Generalized multiscale finite element method for highly heterogeneous compressible flow

TL;DR

This paper develops a generalized multiscale finite element method for simulating highly heterogeneous compressible flow in porous media, offering efficient and accurate coarse-grid solutions with online basis enhancements.

Contribution

The paper introduces a new GMsFEM approach with offline and online basis construction, including rigorous convergence analysis and application to 3D heterogeneous media.

Findings

Convergence rates depend on coarse mesh size and spectral decay.

Online basis significantly improves accuracy for singular sources.

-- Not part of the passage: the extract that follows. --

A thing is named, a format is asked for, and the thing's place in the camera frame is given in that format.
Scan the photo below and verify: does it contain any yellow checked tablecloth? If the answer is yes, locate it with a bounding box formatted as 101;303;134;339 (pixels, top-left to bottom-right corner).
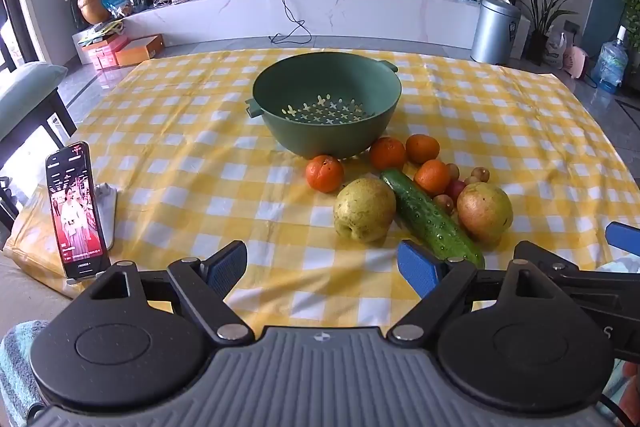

Method demonstrates computational efficiency in 3D simulations.

Abstract

In this paper, we study the generalized multiscale finite element method (GMsFEM) for single phase compressible flow in highly heterogeneous porous media. We follow the major steps of the GMsFEM to construct permeability dependent offline basis for fast coarse-grid simulation. The offline coarse space is efficiently constructed only once based on the initial permeability field with parallel computing. A rigorous convergence analysis is performed for two types of snapshot spaces. The analysis indicates that the convergence rates of the proposed multiscale method depend on the coarse meshsize and the eigenvalue decay of the local spectral problem. To further increase the accuracy of multiscale method, residual driven online multiscale basis is added to the offline space. The construction of online multiscale basis is based on a carefully design error indicator motivated by the analysis. We find that online basis is particularly important for the singular source. Rich numerical tests on typical 3D highly heterogeneous medias are presented to demonstrate the impressive computational advantages of the proposed multiscale method.